Berlin's public archives are sitting on a problem years in the making. Across the Landesarchiv Berlin on Eichborndamm in Reinickendorf, the Stadtmuseum Berlin network, and the photographic holdings of the Senatsverwaltung für Kultur, digital cataloguers have identified hundreds of thousands of duplicate image files — multiple scans of the same negative, near-identical JPEGs uploaded during successive digitisation drives, and overlapping donations from private collectors. The question of what to do with them is no longer administrative housekeeping. It has become a live policy debate with real budget consequences.
Why now? The Berlin Senate approved a digital infrastructure review in March 2026, setting a September deadline for institutions to submit deduplication strategies as a condition of continued funding under the Digitales Berlin 2030 programme. Any archive that cannot demonstrate a credible plan risks losing its share of the programme's €14 million tranche, earmarked specifically for long-term digital preservation. That deadline is ten weeks away.
Two Camps, Two Approaches
The institutions are not aligned. The Landesarchiv has piloted a perceptual-hashing tool — software that generates a fingerprint for each image and flags near-matches — on roughly 40,000 files from its Cold War-era West Berlin collection. Archivists say the tool correctly identified duplicates at a high rate in testing, but flagged a significant number of false positives: images that looked identical to an algorithm but carried different provenance metadata, different dates of acquisition, or subtle differences in print quality that a conservator would consider historically significant. Deleting the wrong version of a photograph is not like deleting a spreadsheet. It cannot be undone.
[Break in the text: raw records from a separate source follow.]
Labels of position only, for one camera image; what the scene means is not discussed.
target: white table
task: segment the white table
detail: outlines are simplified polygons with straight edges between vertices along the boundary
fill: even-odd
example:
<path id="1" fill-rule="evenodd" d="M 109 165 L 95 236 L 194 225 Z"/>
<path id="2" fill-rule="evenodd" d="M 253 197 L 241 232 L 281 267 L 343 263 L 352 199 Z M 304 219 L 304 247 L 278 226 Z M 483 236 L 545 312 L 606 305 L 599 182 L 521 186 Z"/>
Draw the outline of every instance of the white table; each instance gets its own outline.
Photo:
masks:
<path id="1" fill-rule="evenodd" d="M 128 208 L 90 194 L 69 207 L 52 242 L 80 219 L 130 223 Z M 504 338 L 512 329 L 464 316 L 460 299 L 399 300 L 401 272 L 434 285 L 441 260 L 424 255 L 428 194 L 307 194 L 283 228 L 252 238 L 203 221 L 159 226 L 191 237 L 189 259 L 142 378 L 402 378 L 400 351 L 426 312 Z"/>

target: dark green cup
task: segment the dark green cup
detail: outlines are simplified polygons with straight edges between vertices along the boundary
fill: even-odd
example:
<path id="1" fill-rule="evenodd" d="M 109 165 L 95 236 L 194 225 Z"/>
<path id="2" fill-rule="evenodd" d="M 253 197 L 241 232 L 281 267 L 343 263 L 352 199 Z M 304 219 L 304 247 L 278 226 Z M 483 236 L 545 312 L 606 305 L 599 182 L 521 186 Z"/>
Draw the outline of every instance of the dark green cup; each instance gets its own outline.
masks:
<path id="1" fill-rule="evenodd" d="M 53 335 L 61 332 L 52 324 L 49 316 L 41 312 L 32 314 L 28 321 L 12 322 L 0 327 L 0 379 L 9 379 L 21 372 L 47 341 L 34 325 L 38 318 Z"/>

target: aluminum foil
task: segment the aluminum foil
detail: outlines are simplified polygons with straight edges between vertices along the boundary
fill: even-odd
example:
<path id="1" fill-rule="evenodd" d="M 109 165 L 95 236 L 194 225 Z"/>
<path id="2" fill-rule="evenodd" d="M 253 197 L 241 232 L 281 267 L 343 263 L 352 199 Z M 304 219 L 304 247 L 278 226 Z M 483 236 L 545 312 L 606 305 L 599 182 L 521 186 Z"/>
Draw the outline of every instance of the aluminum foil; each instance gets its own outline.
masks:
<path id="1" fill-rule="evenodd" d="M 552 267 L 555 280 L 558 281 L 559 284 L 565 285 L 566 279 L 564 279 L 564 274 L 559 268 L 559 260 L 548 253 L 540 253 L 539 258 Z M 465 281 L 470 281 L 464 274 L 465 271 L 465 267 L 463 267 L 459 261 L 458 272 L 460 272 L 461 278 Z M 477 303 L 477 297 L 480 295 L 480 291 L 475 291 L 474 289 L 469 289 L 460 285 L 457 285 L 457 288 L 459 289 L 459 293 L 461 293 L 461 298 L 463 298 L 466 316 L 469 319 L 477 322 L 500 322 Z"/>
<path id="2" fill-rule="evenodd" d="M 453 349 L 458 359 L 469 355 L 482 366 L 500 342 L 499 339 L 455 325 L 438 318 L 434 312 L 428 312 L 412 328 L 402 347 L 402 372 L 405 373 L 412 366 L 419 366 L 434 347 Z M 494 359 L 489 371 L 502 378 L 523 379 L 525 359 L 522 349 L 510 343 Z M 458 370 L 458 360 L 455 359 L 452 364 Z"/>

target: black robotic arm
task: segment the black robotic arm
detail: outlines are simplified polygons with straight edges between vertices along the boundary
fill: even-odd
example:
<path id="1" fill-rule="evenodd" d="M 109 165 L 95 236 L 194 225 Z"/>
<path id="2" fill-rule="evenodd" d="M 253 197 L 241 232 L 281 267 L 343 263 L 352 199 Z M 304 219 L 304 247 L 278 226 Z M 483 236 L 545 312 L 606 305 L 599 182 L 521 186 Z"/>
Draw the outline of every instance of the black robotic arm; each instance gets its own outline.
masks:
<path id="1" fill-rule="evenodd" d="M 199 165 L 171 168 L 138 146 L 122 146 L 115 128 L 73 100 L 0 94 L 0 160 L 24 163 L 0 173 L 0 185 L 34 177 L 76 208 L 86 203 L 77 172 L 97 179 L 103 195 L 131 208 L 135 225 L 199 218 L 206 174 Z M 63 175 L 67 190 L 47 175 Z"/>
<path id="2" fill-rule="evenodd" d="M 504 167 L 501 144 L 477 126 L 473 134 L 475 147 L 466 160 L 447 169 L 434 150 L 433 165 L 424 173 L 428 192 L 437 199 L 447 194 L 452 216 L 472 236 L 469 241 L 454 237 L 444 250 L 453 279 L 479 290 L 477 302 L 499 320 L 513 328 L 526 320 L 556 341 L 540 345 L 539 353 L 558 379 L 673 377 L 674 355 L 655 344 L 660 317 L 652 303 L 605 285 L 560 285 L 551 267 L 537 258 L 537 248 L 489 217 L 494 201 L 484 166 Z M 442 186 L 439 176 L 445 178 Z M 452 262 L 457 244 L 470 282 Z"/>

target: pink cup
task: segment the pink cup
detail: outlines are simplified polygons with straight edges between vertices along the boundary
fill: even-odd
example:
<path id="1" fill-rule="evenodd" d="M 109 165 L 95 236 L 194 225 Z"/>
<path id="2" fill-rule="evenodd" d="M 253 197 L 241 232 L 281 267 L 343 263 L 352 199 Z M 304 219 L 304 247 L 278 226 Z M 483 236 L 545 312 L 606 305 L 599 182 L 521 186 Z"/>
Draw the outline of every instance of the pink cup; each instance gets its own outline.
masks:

The Stadtmuseum, which oversees collections across sites including the Ephraim-Palais in Mitte and the Märkisches Museum near Köllnischer Park, has taken a more cautious line. Its cataloguing team is working through a manual review protocol, cross-referencing duplicates against the Europeana aggregator database before any file is flagged for removal. The process is slower and more expensive in labour hours, but archivists there argue it is the only method that preserves contextual integrity. The two approaches reflect a genuine professional disagreement, not just a resource gap.
Berlin's startup sector has not stayed out of this. At least three companies based in the Prenzlauer Berg tech corridor — including firms operating out of the Factory Berlin campus on Rheinsberger Straße — have pitched AI-assisted deduplication services to city institutions in the past eighteen months. The commercial offer is faster and cheaper upfront, but contract terms typically transfer intellectual responsibility for deletion decisions to the institution itself, not the vendor. That liability question is unresolved in Berlin's current public procurement guidelines.
What the Senate Must Decide
Three decisions are now converging on a tight timeline. First, the Senatsverwaltung für Kultur must issue technical guidance before the end of July specifying which deduplication methods qualify under the Digitales Berlin 2030 framework — guidance that will effectively pick a winner between the algorithmic and manual camps. Second, individual institutions must decide whether to pool their deduplication work through a shared service model or proceed independently, a choice with significant cost implications given that shared infrastructure could reduce per-file processing costs. Third, the Berlin city council's cultural affairs committee, which holds its next scheduled session on 14 July at the Rotes Rathaus, is expected to hear testimony on whether the September deadline should be extended given the complexity of the false-positive problem.
Advocates for the archival community have pushed back on the deadline publicly, arguing that a rushed deduplication programme carried out under funding pressure is precisely the scenario most likely to produce irreversible losses. Their concern is not hypothetical: a comparable digitisation project at a major European municipal archive — Hamburg's Staatsarchiv — resulted in the permanent deletion of roughly 1,200 photographic files in 2019 after an automated deduplication tool was applied without sufficient human review, according to a post-incident report published by the institution at the time.
For Berliners who care about how their city's visual history survives into the next century, the coming weeks matter. The Senate's July guidance document is the hinge point. If it mandates a minimum human-review layer for any AI-assisted deduplication — as archivists at both the Landesarchiv and Stadtmuseum have recommended — the slower, safer approach wins by default. If it leaves method selection to individual institutions chasing a funding deadline, speed will likely win instead. The files at risk have been waiting decades. They can wait a little longer to be deleted correctly.